_Dataset entries_.
▼
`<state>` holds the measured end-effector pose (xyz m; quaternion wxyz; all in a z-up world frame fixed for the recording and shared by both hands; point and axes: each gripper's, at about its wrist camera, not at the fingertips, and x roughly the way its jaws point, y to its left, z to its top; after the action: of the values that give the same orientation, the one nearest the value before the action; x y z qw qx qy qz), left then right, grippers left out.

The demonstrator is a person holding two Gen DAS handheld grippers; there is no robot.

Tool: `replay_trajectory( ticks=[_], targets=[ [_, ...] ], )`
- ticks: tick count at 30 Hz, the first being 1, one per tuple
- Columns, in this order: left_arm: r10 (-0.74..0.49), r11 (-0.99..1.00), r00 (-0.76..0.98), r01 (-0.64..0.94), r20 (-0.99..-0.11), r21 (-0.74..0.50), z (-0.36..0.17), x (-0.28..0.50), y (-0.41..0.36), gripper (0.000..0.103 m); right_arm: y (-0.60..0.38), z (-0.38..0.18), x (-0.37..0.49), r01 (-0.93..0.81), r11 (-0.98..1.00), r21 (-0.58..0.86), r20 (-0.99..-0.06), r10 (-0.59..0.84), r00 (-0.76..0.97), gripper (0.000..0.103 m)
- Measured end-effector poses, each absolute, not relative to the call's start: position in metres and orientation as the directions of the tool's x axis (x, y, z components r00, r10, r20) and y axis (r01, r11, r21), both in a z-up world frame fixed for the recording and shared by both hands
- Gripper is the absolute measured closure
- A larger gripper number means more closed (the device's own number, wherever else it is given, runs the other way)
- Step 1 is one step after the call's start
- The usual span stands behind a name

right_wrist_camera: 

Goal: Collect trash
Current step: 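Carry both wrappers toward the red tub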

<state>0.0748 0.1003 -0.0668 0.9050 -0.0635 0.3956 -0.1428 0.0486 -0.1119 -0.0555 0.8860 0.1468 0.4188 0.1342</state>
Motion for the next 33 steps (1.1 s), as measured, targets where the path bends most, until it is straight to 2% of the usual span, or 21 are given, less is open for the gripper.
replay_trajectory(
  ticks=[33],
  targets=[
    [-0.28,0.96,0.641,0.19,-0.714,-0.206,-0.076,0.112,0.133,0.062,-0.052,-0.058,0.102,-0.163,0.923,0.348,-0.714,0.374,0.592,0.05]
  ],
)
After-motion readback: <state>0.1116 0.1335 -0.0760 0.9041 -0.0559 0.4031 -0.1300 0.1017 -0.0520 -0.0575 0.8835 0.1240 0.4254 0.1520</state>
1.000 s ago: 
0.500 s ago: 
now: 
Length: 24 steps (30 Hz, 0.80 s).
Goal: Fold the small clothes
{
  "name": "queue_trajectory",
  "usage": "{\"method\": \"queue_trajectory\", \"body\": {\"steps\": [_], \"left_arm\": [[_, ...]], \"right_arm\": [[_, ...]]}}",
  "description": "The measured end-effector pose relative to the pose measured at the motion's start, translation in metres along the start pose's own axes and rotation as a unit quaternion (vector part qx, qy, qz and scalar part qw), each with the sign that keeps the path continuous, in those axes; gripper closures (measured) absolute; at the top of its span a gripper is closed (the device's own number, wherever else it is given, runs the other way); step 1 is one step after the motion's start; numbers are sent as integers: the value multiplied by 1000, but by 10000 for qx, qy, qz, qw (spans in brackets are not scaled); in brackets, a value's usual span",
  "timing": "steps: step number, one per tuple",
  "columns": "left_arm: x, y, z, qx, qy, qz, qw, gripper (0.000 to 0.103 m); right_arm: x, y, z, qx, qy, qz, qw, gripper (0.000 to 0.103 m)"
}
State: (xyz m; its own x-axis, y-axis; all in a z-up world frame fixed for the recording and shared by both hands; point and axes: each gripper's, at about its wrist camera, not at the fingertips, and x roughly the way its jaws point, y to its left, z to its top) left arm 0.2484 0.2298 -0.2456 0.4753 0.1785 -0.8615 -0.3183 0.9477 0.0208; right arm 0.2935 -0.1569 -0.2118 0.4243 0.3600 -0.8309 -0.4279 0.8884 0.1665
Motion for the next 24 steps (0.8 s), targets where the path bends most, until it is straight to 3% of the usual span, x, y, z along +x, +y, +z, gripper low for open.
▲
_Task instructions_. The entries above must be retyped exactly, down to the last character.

_Answer below_.
`<state>` holds the measured end-effector pose (xyz m; quaternion wxyz; all in a z-up world frame fixed for the recording and shared by both hands; point and axes: each gripper's, at about its wrist camera, not at the fingertips, and x roughly the way its jaws point, y to its left, z to its top; after the action: of the values that give the same orientation, the one nearest the value before the action; x y z qw qx qy qz), left then right, grippers left out.

The demonstrator is a person holding two Gen DAS handheld grippers; there is no robot.

Tool: `replay_trajectory( ticks=[_], targets=[ [_, ...] ], )`
- ticks: tick count at 30 Hz, the first being 1, one per tuple
- Columns, in this order: left_arm: r10 (-0.74..0.49), r11 (-0.99..1.00), r00 (-0.76..0.98), r01 (-0.64..0.94), r20 (-0.99..-0.11), r21 (-0.74..0.50), z (-0.36..0.17), x (-0.28..0.50), y (-0.41..0.36), gripper (0.000..0.103 m); right_arm: y (-0.60..0.38), z (-0.38..0.18), x (-0.37..0.49), r01 (-0.93..0.81), r11 (-0.98..1.00), r21 (-0.58..0.86), r20 (-0.99..-0.06), r10 (-0.59..0.84), r00 (-0.76..0.97), gripper (0.000..0.103 m)
- Measured end-effector poses, each absolute, not relative to the call's start: position in metres and orientation as the directions of the tool's x axis (x, y, z components r00, r10, r20) and y axis (r01, r11, r21), both in a z-up world frame fixed for the recording and shared by both hands
- Gripper is the absolute measured closure
- A larger gripper number means more closed (the device's own number, wherever else it is given, runs the other way)
- Step 1 is one step after the call's start
- The usual span stands behind a name

right_wrist_camera: 

Goal: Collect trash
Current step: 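Carry both wrappers toward the red tub
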
<state>0.0748 0.1003 -0.0668 0.9050 -0.0635 0.3956 -0.1428 0.0486 -0.1119 -0.0555 0.8860 0.1468 0.4188 0.1342</state>
Motion for the next 33 steps (1.1 s), as measured, targets where the path bends most, until it is straight to 2% of the usual span, or 21 are given, less is open for the gripper.
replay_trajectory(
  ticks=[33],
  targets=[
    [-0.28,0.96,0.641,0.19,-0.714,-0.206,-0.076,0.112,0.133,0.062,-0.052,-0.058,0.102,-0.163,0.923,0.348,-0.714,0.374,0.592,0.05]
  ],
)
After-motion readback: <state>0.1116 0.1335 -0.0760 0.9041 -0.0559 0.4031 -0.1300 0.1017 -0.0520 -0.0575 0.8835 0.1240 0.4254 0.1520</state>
1.000 s ago: 
0.500 s ago: 
now: 
Length: 24 steps (30 Hz, 0.80 s).
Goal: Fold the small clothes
{
  "name": "queue_trajectory",
  "usage": "{\"method\": \"queue_trajectory\", \"body\": {\"steps\": [_], \"left_arm\": [[_, ...]], \"right_arm\": [[_, ...]]}}",
  "description": "The measured end-effector pose relative to the pose measured at the motion's start, translation in metres along the start pose's own axes and rotation as a unit quaternion (vector part qx, qy, qz and scalar part qw), each with the sign that keeps the path continuous, in those axes; gripper closures (measured) absolute; at the top of its span a gripper is closed (the device's own number, wherever else it is given, runs the other way); step 1 is one step after the motion's start; numbers are sent as integers: the value multiplied by 1000, but by 10000 for qx, qy, qz, qw (spans in brackets are not scaled); in brackets, a value's usual span",
  "timing": "steps: step number, one per tuple",
  "columns": "left_arm: x, y, z, qx, qy, qz, qw, gripper (0.000 to 0.103 m); right_arm: x, y, z, qx, qy, qz, qw, gripper (0.000 to 0.103 m)"
}
State: (xyz m; its own x-axis, y-axis; all in a z-up world frame fixed for the recording and shared by both hands; point and axes: each gripper's, at about its wrist camera, not at the fingertips, and x roughly the way its jaws point, y to its left, z to its top) left arm 0.2484 0.2298 -0.2456 0.4753 0.1785 -0.8615 -0.3183 0.9477 0.0208; right arm 0.2935 -0.1569 -0.2118 0.4243 0.3600 -0.8309 -0.4279 0.8884 0.1665
Motion for the next 24 steps (0.8 s), targets where the path bends most, until it is straight to 3% of the usual span, x, y, z along +x, +y, +z, gripper low for open.

Nothing else belongs to this answer.